The output should be every line below that includes the word "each".

* DATASET SECTION *
* * * *

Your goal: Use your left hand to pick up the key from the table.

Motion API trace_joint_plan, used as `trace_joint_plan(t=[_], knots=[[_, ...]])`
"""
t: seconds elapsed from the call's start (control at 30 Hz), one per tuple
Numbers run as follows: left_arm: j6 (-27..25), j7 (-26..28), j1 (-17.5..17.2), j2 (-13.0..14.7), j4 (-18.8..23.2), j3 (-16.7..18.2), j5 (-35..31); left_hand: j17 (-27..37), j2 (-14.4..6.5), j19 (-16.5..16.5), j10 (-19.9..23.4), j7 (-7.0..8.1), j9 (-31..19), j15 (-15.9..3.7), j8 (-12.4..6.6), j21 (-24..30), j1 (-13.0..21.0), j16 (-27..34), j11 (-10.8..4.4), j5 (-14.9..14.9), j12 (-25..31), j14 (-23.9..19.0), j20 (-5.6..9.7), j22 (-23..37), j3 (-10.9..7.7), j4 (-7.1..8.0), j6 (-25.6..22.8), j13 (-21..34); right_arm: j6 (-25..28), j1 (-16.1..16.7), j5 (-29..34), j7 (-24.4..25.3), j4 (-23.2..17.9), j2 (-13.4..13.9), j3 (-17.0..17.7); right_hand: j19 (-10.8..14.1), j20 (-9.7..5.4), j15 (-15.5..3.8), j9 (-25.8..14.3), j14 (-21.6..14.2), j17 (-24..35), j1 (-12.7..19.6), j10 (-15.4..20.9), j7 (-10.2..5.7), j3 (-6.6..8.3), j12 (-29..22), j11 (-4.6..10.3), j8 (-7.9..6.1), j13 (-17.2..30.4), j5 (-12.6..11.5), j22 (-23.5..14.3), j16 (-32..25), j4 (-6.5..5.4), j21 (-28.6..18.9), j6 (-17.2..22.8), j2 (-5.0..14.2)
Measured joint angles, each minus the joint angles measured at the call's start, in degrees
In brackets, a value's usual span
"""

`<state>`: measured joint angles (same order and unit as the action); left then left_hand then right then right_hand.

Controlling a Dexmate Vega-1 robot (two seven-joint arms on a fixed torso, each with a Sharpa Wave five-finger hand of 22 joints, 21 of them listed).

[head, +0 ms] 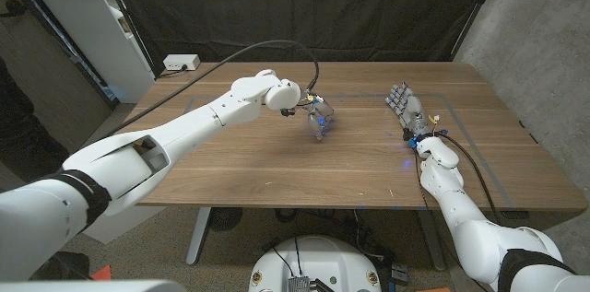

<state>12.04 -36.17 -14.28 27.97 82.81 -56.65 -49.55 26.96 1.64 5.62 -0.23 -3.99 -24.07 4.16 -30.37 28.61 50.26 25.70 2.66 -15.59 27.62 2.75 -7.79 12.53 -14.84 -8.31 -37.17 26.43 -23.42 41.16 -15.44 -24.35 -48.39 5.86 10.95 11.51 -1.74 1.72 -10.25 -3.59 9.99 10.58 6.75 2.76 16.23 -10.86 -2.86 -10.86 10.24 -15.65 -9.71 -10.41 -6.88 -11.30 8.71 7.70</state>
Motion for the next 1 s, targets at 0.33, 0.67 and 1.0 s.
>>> trace_joint_plan(t=[0.33, 0.67, 1.0], knots=[[0.3, 1.1, 0.0, -0.1, -0.5, -0.3, -0.8, -0.1, -0.7, -0.9, 0.4, 0.65, -0.8, -0.41, -0.97, 0.2, 3.1, 0.0, -0.42, 0.8, 0.4, -0.9, 0.31, -0.3, -0.9, -0.89, -0.6, 0.0, -0.3, -0.2, 0.1, 0.0, 0.3, 0.0, 0.1, 0.0, 0.0, 0.32, 0.0, -0.3, 0.0, 0.0, 0.0, 0.0, 0.24, 0.0, 0.0, 0.0, 0.0, 0.0, 0.0, 0.0, 0.24, 0.0, 0.0, 0.0], [0.6, 2.1, -0.1, -0.1, -1.2, -0.6, -1.3, -0.4, -2.0, -1.5, 1.0, 0.72, -1.6, -0.43, -2.07, 0.4, 5.5, 0.0, -0.43, 1.5, 0.4, -1.4, 0.12, -0.3, -1.35, -1.34, -0.7, -0.1, -0.6, -0.3, 0.2, 0.2, 0.6, 0.1, 0.2, 0.0, 0.0, 0.32, 0.0, -0.3, 0.0, 0.0, 0.0, 0.0, 0.24, 0.0, 0.0, 0.0, 0.0, 0.0, 0.0, 0.0, 0.24, 0.0, 0.0, 0.0], [1.1, 4.0, -0.3, -0.3, -2.1, -0.7, -1.4, -0.7, -3.1, -2.5, 1.6, 1.1, -2.3, -1.34, -3.12, 0.9, 7.2, 0.4, -1.02, 2.3, 1.1, -2.4, 0.98, -0.6, -1.67, -1.03, -2.1, -0.1, -1.3, -0.8, 0.3, 0.1, 1.4, 0.2, 0.2, 0.1, -0.12, 0.11, 0.0, -0.5, 0.0, 0.0, 0.0, 0.0, 0.24, 0.0, 0.0, 0.0, 0.0, 0.0, 0.0, 0.0, 0.24, 0.0, 0.0, 0.0]])
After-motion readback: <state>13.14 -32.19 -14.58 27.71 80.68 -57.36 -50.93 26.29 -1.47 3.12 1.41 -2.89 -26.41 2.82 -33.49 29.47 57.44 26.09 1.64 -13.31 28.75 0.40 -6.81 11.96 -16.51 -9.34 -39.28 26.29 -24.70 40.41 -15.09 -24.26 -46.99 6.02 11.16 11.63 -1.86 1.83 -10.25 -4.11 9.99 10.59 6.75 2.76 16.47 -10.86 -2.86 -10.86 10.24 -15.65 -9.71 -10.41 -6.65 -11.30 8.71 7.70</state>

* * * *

* RESULT OF THIS TASK *
Measured joint angles, each minus the joint angles measured at the call's start, in degrees
Controlling a Dexmate Vega-1 robot (two seven-joint arms on a fixed torso, each with a Sharpa Wave five-finger hand of 22 joints, 21 of them listed).

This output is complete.